Le prince seul s'alluma un peu, et, l'instinct batailleur se réveillant, il nous dit quelques mots au dessert sur l'éternelle lutte du pays contre les Turcs. Un bon grain d'ambition se mêlait à son patriotisme, et il nous donna à entendre qu'il pourrait bien être nommé chef de l'insurrection permanente qui avait pour idée fixe l'unité du pays et son indépendance.

Quelqu'un fit demander à lui parler, et il sortit en nous priant de l'attendre à table. Alors, le groom, qui était un rabougri de vingt-deux ans, ivre de joie de trouver à qui parler et ambitieux de parler à des comédiens, se mêla sans hésiter à notre conversation.

—N'allez pas croire, nous dit-il, tout ce que vous débite mon maître. C'est un homme terrible à la bataille, je ne dis pas non, mais pas plus que les autres, allez! Ils sont comme ça une cinquantaine de princes qui s'entendent bien pour flanquer des tripotées aux chiens de Turcs, mais qui voudraient tous commander en premier. Mon maître n'y arrivera pas, il est trop Français; sa mère n'était pas plus noble que moi, et son père ne descendait pas tout droit des fameux Klémenti de l'ancien temps. On ne voit pas de bon œil les genres européens que se donne monsieur, et ces gardes du corps que vous voyez là, plantés comme des chandelles, sans entendre un mot de ce que nous disons, nous méprisent; ils voudraient me tordre le cou parce que je rase monsieur quand il veut être propre pendant quelque temps.

—S'il veut être propre, c'est pour nous plaire apparemment, dit Régine; mais dis-nous, petit! cette moustache coupée prouve que, d'ici à quelque temps, ton maître ne compte pas sur la guerre, car cette lèvre bleuâtre ne serait pas d'ordonnance?

—Ça prouve peut-être, répondit le groom, que monseigneur veut tenter un coup de main sans être reconnu; on ne sait pas. Ça m'est égal, à moi: la paix, la guerre, ça se ressemble tant dans ce pays de brigands, qu'on n'en voit pas la différence.

—Des brigands? s'écria Lucinde; j'ai toujours désiré d'en voir. Il y a en a donc par ici?

—Il n'y a que de ça, mademoiselle, et vous en voyez là autour de vous.

—Allons donc! Ces beaux hommes-là?

—Aussi vrai que je vous le dis! C'est comme les loups: ça ne fait pas de mal quand ça n'a pas faim; mais, quand ça manque de tout, gare aux gens qui prennent fantaisie de voir leurs montagnes!
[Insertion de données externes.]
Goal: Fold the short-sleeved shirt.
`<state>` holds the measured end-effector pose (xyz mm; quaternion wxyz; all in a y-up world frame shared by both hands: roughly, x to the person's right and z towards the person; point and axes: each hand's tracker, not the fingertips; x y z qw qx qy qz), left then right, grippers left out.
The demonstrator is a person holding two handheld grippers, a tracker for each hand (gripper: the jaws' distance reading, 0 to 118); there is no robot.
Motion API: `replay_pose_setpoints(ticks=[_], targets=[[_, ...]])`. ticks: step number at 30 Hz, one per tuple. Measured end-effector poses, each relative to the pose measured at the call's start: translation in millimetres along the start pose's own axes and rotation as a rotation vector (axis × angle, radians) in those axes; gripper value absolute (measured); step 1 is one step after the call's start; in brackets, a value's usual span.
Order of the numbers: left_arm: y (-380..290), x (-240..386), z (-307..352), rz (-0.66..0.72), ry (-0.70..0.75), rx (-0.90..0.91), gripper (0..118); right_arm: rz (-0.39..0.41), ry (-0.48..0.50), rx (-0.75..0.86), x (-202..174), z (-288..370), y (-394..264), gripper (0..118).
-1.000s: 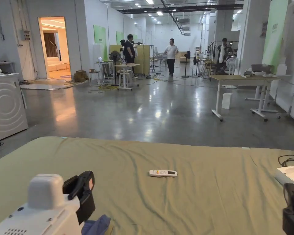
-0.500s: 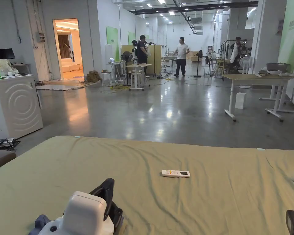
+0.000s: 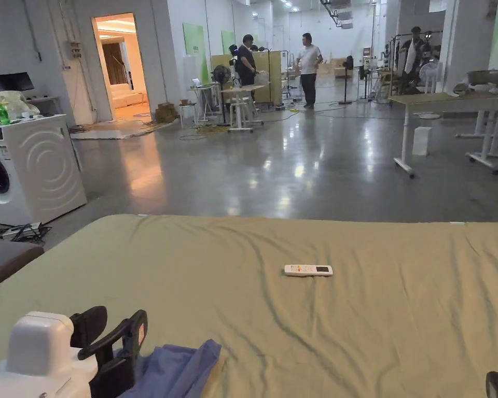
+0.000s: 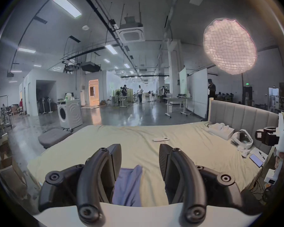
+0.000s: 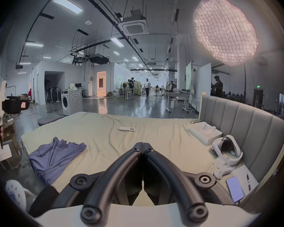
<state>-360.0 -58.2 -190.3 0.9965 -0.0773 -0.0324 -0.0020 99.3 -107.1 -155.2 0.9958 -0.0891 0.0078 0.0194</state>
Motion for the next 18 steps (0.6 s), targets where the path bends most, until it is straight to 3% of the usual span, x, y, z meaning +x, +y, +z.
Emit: replay_pose_setpoints(ticks=[1,2,10,18], targets=[[-1.2,-6.4,0.4,0.003,0.013,-0.015,95,-0.008,0.008,-0.012,0.4,-1.1,-3.0,0],[-2.3,-11.9,0.4,0.016,0.027,-0.024,104,-0.015,0.011,-0.019,0.8,-1.4,-5.7,0],[-29.7,-50.4,-32.1,0.058,0.087,-0.187,104,-0.054,0.043,-0.096,6.8,-3.4,-22.9,0],[-111.1,-112.4,-153.5,0.161,0.044,-0.559,104,-0.104,0.052,-0.238,7.7,-22.3,-47.1,0]])
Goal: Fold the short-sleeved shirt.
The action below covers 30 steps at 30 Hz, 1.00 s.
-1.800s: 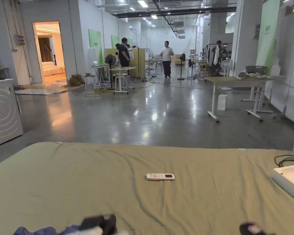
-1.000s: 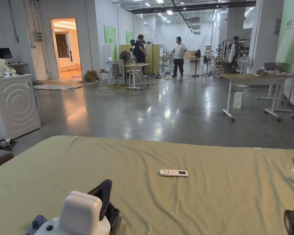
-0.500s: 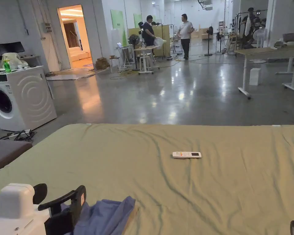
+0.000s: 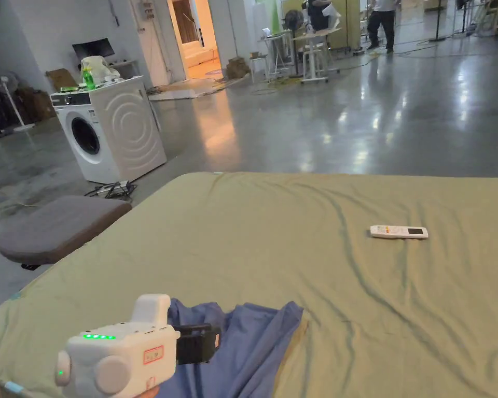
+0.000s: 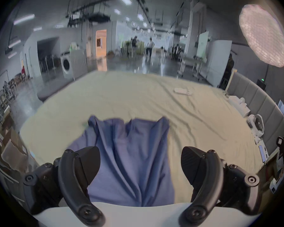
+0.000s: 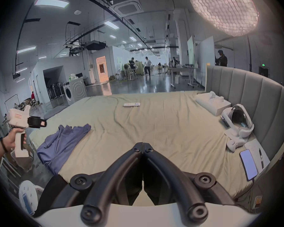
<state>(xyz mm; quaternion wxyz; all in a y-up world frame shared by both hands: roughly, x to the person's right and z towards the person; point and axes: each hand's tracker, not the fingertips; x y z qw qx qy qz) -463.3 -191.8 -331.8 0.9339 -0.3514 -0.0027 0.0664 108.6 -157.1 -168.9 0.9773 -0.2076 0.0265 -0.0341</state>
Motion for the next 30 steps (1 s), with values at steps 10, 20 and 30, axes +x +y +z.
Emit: replay_pose_setpoints(ticks=[10,20,30], targets=[[-19.0,-52.8,-157.3,0.099,0.071,-0.269,104,-0.067,-0.056,-0.264,6.1,-38.1,-44.0,0],[-26.0,-42.1,-160.5,0.033,0.122,-0.274,6,-0.034,-0.032,-0.367,0.6,-49.8,-67.1,0],[11.1,-65.2,-105.3,0.271,0.073,-0.095,6,0.000,-0.024,-0.313,5.7,-24.4,-58.5,0]])
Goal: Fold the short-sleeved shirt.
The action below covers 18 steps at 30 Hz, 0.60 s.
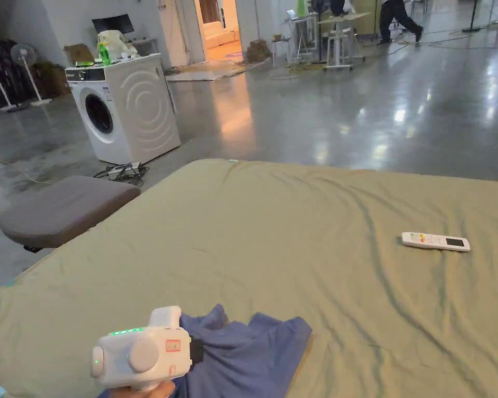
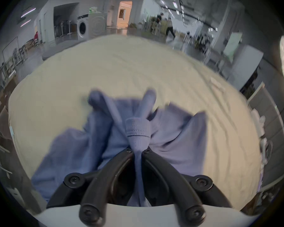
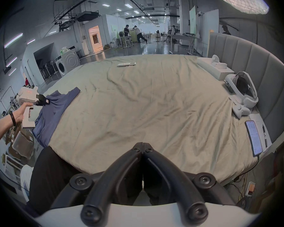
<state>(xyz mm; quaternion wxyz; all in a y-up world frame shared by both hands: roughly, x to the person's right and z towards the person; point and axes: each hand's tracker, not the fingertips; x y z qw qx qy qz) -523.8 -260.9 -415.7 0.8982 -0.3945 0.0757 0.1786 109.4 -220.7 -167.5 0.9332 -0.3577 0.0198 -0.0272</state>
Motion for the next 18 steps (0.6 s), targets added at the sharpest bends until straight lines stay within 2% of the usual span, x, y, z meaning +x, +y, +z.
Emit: replay_pose_setpoints(ticks=[3,4,6,10,14,18], targets=[[39.8,6.9,49.8,0.006,-0.029,0.114,6,-0.006,0.010,0.029,5.8,12.8,-2.9,0],[53.7,13.0,63.2,-0.024,-0.032,0.129,6,-0.012,0.015,0.039,7.5,17.2,-4.7,0],[85.2,34.4,96.8,-0.171,0.012,0.173,6,-0.034,0.045,0.051,12.1,25.8,-9.1,0],[130.6,75.3,135.1,-0.274,-0.019,0.282,6,-0.050,0.026,0.060,18.3,39.1,-21.4,0],[159.2,135.0,143.5,-0.354,-0.109,0.350,6,-0.083,-0.004,0.072,30.0,53.7,-33.3,0],[147.6,223.5,115.5,-0.551,-0.233,0.319,6,-0.149,-0.064,0.077,47.1,62.9,-45.0,0]])
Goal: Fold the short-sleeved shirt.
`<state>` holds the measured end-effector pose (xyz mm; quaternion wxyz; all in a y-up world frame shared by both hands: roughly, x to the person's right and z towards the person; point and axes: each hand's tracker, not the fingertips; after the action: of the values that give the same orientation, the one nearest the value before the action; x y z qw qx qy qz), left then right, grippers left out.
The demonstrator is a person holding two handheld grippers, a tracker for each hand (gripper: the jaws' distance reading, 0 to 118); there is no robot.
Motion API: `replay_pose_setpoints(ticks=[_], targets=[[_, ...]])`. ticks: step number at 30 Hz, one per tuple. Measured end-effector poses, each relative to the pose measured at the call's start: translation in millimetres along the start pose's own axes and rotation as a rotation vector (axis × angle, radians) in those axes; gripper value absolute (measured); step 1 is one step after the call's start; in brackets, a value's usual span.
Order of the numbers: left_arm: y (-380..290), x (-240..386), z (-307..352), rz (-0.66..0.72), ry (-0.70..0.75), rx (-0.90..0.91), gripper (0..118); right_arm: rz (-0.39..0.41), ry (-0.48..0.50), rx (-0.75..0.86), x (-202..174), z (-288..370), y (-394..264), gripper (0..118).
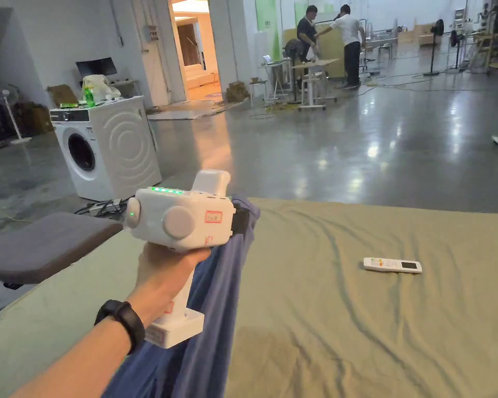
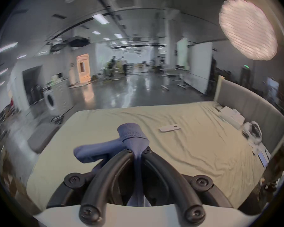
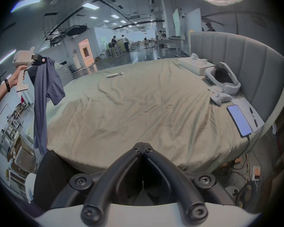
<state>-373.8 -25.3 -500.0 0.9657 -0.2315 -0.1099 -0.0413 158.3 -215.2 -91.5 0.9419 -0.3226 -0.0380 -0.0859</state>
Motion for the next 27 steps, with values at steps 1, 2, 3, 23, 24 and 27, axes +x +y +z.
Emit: replay_pose_setpoints(ticks=[1,2,3,23,24,27], targets=[[-2.6,20.8,-14.4,-0.013,-0.042,-0.020,6,-0.014,-0.012,0.001,4.2,1.8,-2.0,0],[-10.5,47.7,-32.2,-0.023,-0.094,-0.039,6,-0.025,-0.024,0.000,9.2,4.4,-4.7,0],[-20.0,75.2,-48.8,-0.036,-0.148,-0.058,6,-0.033,-0.036,0.000,14.2,7.2,-7.5,0],[-265.1,569.1,-78.1,-0.336,-1.005,-0.378,49,-0.200,-0.257,-0.091,69.7,43.0,-54.4,0],[-266.7,560.4,-81.0,-0.347,-0.985,-0.402,78,-0.197,-0.254,-0.091,69.7,42.4,-55.2,0],[-254.2,508.1,-77.2,-0.214,-0.976,-0.426,105,-0.174,-0.204,-0.062,64.2,37.7,-48.1,0]])
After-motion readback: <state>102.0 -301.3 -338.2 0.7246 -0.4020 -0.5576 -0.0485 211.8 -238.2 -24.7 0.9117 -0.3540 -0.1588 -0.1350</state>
Ils sont très-doux et même accueillants quand tout va bien chez eux; mais, quand ils sont trop molestés par les Turcs, il faut bien qu'ils prennent aux étrangers de quoi acheter du pain et de la poudre. Braves gens tout de même! seulement, c'est sauvage et il ne faudrait pas les agacer! Il y a aussi des ramassis de bandits de tout pays qui parcourent la frontière, soi-disant comme patriotes, mais dont il y a bien à se méfier. N'allez jamais vous promener plus loin que le petit lac et ne vous risquez jamais dans la montagne. Je vous le dis sans rire.
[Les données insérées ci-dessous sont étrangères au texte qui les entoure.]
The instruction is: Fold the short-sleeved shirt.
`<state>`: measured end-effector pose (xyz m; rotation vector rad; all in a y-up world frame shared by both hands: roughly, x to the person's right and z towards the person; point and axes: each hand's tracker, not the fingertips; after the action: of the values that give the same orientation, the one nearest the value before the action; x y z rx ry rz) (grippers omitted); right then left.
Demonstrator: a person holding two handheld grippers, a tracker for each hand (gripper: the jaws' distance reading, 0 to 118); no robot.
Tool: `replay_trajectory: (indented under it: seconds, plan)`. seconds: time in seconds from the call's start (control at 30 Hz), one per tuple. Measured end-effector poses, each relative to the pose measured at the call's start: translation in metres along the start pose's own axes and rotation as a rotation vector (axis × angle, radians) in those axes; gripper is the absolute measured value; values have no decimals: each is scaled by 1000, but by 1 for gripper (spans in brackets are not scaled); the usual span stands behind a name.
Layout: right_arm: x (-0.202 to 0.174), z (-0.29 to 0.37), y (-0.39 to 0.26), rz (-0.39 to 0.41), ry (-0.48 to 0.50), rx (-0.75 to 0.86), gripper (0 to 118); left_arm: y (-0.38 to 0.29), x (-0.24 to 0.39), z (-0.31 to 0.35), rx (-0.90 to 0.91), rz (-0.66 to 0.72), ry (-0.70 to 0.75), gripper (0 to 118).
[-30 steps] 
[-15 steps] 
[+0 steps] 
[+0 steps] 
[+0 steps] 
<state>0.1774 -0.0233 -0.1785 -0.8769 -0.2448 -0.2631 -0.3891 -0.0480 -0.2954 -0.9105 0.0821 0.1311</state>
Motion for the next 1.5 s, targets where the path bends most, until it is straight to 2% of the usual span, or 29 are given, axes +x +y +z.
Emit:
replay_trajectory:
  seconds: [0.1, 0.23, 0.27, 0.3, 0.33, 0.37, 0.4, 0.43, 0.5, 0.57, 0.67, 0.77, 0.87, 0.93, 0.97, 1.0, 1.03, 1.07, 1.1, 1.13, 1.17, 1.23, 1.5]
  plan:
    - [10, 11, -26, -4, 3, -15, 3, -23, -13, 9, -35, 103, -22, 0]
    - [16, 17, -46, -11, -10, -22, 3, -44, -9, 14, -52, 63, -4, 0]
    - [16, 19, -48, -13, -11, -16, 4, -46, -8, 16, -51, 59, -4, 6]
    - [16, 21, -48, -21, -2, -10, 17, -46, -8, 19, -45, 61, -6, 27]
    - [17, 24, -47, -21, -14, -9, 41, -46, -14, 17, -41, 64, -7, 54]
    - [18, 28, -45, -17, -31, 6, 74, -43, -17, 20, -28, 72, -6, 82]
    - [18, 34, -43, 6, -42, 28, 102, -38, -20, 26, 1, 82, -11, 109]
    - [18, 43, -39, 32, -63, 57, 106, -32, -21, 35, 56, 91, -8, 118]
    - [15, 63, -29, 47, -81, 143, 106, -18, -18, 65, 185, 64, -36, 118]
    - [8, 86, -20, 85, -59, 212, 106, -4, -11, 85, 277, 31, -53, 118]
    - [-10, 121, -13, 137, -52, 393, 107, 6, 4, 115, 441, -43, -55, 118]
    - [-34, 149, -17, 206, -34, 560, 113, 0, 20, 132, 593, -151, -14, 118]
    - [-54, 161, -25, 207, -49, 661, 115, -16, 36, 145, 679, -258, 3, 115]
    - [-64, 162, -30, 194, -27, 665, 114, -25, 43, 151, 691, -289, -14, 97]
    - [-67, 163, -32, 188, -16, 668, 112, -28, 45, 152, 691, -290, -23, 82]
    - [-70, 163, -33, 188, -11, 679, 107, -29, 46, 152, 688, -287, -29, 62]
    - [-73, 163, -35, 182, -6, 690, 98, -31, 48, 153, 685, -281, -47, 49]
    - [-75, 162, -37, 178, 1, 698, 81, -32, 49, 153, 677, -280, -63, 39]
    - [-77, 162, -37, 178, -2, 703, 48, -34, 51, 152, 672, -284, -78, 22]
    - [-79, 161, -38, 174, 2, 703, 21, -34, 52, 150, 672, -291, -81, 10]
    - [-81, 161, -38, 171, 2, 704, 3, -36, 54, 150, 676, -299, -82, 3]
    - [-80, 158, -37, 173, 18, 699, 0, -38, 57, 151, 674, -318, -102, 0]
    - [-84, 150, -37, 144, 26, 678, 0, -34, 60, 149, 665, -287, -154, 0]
Ce garçon intelligent et effronté, qui s'appelait Colinet et que son maître avait surnommé Meta, moitié d'homme, eût volontiers bavardé toute la nuit; mais le prince rentra et nous emmena prendre le café dans son salon, qui était délicieusement arrangé dans un goût bas-empire très-intéressant. Il nous montra tout l'appartement,—sa chambre à coucher, décorée à la française, avec un lit français où il ne couchait pas, préférant s'étendre sur une peau d'ours en hiver et sur une natte en été,—son boudoir et son cabinet de travail. Ces pièces étaient riches, dorées sur toutes les coutures, mais sans caractère ni confortable sérieux. Nous préférâmes rester dans le salon oriental, où nous attendaient de superbes chibouques et des cigares détestables; mais le café épais commençait à nous paraître délicieux. On s'y fait, et le rude marasquin du pays ne nous parut plus si terrible qu'au commencement.